By way of example, such bumps may be hemispheres formed under each
"key" in a virtual keyboard fabricated from a resilient plastic,
for example.
[0042] As noted, visual feedback may also, or instead, be provided
by displaying an image of the virtual keyboard (be it a substrate
or an empty work surface in front of the companion device) on the
screen of the companion device. As the user types, he or she is
guided by an image of a keyboard showing the user's fingers as they
move relative to the virtual keyboard. This image can include
highlighting the keys directly under the user's fingers, and if a
key is actually pressed, such key can be highlighted in a different
color or contrast. If desired, the screen of the companion device
can be "split" such that actual alphanumeric characters appear on
the top portion of the screen as they are "typed", and an image of
virtual keys with the user's fingers superimposed appears on the
bottom portion of the screen (or vice versa).

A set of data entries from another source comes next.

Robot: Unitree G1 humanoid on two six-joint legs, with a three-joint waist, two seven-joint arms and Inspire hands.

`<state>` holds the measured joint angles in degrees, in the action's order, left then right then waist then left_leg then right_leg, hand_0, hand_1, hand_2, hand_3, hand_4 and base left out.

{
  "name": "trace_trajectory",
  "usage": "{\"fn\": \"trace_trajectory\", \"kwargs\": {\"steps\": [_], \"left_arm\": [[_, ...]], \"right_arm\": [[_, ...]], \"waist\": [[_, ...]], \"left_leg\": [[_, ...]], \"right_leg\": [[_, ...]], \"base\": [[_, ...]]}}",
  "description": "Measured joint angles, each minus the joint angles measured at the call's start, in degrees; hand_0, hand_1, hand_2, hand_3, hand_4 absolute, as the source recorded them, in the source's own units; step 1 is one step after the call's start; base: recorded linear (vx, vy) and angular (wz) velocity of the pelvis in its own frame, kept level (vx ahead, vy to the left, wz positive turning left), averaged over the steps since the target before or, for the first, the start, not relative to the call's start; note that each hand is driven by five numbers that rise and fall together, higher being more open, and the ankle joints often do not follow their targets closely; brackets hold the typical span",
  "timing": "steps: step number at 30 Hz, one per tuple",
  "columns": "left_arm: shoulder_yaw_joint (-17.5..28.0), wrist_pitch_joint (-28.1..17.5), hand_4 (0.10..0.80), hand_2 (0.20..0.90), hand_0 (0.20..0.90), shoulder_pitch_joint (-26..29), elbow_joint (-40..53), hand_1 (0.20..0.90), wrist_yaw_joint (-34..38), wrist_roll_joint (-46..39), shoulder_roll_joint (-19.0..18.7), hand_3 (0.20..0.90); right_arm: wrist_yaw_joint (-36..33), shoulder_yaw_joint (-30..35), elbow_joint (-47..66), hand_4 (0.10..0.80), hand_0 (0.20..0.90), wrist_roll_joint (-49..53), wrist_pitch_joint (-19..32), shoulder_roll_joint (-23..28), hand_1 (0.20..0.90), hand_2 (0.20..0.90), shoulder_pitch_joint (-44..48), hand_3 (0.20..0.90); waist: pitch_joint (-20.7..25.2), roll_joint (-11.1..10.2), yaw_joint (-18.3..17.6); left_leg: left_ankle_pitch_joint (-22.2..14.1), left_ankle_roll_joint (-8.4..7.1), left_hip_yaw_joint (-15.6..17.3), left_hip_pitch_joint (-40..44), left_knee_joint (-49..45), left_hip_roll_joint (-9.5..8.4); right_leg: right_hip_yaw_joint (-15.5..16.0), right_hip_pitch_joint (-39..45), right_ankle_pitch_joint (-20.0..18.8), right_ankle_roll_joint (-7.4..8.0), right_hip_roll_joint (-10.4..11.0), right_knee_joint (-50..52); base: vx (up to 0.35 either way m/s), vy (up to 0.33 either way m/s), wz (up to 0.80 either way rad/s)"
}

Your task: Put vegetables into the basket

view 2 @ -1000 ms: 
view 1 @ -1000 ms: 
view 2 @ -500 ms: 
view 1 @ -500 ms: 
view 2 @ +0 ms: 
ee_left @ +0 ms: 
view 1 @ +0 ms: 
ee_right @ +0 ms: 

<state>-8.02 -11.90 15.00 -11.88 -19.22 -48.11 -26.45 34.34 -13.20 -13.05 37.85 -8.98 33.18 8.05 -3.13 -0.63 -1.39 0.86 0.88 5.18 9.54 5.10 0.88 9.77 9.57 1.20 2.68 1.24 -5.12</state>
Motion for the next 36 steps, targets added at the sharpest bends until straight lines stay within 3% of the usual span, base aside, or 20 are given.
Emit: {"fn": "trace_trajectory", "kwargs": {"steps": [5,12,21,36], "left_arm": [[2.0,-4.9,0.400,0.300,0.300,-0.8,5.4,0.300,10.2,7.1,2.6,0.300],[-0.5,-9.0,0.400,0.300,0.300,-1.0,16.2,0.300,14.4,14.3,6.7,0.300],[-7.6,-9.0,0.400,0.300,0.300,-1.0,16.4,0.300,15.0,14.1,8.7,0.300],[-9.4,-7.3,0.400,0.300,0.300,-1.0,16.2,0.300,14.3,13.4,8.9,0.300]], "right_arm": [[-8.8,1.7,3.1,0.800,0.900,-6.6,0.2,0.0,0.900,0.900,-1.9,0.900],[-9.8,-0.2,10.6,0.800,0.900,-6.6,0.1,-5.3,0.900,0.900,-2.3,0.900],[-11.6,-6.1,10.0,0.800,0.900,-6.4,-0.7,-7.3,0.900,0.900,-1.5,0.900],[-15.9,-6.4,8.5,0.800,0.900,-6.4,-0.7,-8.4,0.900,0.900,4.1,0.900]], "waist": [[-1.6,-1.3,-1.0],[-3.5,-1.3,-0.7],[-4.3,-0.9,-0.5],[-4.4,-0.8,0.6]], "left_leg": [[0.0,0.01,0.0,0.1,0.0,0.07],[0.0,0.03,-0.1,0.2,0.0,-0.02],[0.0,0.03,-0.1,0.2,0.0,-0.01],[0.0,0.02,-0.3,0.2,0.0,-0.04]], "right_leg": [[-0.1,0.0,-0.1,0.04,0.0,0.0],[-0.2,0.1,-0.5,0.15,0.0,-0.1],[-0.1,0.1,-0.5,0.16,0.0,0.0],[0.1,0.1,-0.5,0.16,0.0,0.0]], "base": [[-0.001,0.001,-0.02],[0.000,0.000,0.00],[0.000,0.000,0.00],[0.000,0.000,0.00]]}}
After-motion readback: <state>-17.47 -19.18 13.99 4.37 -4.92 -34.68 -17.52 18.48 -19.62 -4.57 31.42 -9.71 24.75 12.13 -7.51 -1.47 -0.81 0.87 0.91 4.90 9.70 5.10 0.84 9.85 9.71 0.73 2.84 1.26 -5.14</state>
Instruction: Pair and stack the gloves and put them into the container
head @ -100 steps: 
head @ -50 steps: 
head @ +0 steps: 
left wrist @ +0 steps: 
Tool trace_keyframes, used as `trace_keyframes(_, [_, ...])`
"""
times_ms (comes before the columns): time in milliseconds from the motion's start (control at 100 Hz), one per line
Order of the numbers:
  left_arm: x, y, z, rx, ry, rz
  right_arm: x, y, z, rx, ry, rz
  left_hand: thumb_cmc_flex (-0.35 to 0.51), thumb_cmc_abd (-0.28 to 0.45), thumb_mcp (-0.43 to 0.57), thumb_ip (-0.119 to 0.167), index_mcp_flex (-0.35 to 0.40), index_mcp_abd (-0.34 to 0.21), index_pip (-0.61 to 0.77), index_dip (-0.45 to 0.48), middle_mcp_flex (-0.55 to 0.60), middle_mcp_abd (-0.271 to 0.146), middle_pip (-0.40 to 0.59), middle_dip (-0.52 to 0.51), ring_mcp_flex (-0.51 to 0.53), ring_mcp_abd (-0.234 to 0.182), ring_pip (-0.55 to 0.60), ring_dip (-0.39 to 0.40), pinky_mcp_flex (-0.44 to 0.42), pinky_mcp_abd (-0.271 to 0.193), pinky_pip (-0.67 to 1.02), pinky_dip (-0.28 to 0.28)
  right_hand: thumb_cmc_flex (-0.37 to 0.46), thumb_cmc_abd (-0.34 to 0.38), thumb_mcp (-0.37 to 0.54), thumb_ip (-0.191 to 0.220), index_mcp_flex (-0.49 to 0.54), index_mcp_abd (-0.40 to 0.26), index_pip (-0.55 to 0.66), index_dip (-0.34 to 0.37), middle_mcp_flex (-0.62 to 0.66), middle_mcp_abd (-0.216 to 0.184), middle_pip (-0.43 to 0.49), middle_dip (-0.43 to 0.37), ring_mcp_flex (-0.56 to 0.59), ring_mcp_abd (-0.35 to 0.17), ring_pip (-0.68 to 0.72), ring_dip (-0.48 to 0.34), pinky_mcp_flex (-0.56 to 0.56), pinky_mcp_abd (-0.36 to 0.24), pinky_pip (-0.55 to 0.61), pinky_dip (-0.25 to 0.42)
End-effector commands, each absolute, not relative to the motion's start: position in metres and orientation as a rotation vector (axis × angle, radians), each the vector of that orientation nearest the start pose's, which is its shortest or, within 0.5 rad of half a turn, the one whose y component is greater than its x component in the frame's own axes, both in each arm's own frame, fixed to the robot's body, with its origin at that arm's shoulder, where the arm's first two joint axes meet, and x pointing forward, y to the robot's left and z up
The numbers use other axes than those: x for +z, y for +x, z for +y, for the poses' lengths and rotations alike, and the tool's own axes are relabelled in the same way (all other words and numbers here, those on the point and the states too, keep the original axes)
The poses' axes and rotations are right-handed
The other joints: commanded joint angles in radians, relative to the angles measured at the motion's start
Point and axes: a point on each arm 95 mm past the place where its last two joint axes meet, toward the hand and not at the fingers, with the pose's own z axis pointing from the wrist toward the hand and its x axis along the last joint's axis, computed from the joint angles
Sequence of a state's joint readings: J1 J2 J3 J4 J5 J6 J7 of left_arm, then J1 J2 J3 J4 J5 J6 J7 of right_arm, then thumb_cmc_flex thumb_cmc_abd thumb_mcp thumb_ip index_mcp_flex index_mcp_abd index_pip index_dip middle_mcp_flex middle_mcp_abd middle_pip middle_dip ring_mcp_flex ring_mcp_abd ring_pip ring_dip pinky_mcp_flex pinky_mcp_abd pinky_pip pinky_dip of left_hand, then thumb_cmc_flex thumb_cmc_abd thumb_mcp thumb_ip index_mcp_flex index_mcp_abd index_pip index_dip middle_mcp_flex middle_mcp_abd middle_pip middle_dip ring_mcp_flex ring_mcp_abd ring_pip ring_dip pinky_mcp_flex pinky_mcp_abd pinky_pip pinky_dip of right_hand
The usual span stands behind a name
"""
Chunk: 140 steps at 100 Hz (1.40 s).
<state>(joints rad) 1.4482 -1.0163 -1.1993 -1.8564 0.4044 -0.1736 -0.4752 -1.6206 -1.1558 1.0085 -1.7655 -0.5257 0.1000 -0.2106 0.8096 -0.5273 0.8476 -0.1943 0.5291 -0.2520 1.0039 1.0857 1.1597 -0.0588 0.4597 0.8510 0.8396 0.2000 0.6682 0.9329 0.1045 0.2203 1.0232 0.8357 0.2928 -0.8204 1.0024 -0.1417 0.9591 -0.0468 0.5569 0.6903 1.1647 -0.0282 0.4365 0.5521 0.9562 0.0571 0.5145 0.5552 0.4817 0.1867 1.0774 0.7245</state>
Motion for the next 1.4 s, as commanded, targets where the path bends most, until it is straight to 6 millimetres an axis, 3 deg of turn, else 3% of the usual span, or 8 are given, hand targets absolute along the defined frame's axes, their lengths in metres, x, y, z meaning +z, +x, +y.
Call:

[0043] In FIG. 1A and FIG. 1B, the companion system 80 is shown
mounted in an cradle 110, to which the three-dimensional sensor 20
may be permanently attached. Alternatively, sensor 20 could be
permanently mounted within a preferably lower portion of companion
device 80. Output from sensor 20 is coupled via path 120 to a data
input port 130 on companion device 80. If a cradle or the like is
used, insertion of device 80 into cradle 110 may be used to
automatically make the connection between the output of sensor 20
and the input to device 80.
[0044] As described herein, the configuration of FIG. 1B
advantageously permits a user to input data (e.g., text, graphics,
commands) to companion device 80, even without a printed virtual
keyboard, such as was shown in FIG. 1A. For ease of understanding,
grid lines along the X-axis and Y-axis are shown on a work surface
region 60 in front of the companion device 80. Various software
mapping techniques, described herein, permit the present invention
to discern what virtual keys (if keys were present) the user's
fingers intended to strike. Whereas the embodiment of FIG. 1A
allowed tactile feedback from a virtual keyboard, the embodiment of
FIG. 1B does not. Accordingly it is preferred that screen 90 of
device 80 display imagery to assist the user in typing. Of course,
as in the embodiment of FIG. 1A, device 80 may emit acoustic key
click sounds as the user's fingers press against surface 60 while
"typing".
[0045] FIG. 1C depicts one sort of visual assistance available from
an appropriate device 80, which assistance may of course be used
with the embodiment of FIG. 1A. In FIG. 1C, screen 90 displays at
least part of an image of a keyboard 115 and an outline or other
representation 40' of the user's hands, showing hand and finger
location relative to where keys would be on an actual or a virtual
keyboard. For ease of illustration, FIG. 1C depicts only the
location of the user's left hand. As a key is "touched" or the
user's finger is sufficiently close to "touching" a key (e.g.,
location on surface 60 at which such key would be present if a
keyboard were present), device 80 can highlight the image of that
key (e.g., display the relevant "softkey"), and as the key is
"pressed" or "typed upon", device 80 can highlight the key using a
different color or contrast. For example in FIG. 1C, the "Y" key is
shown highlighted or contrasted, which can indicate it is being
touched or is about to be touched, or it is being pressed by the
user's left forefinger. As shown in FIG. 1D, a split screen display
can be provided by device 80 in which part of the screen depicts
imagery to guide the user's finger placement on a non-existent
keyboard, whereas another part of the screen shows data or commands
100 input by the user to device 80. Although FIG. 1D shows text
that corresponds to what is being typed, e.g., the letter "Y" in
the word "key" is highlighted as spelling of the word "key" on
screen 90 is completed, data 100 could instead be a graphic. For
example, the user can command device 80 to enter a graphics mode
whereupon finger movement across surface 60 (or across a virtual
keyboard 70) will produce a graphic, for example, the user's
signature "written" with a forefinger or a stylus on surface 60.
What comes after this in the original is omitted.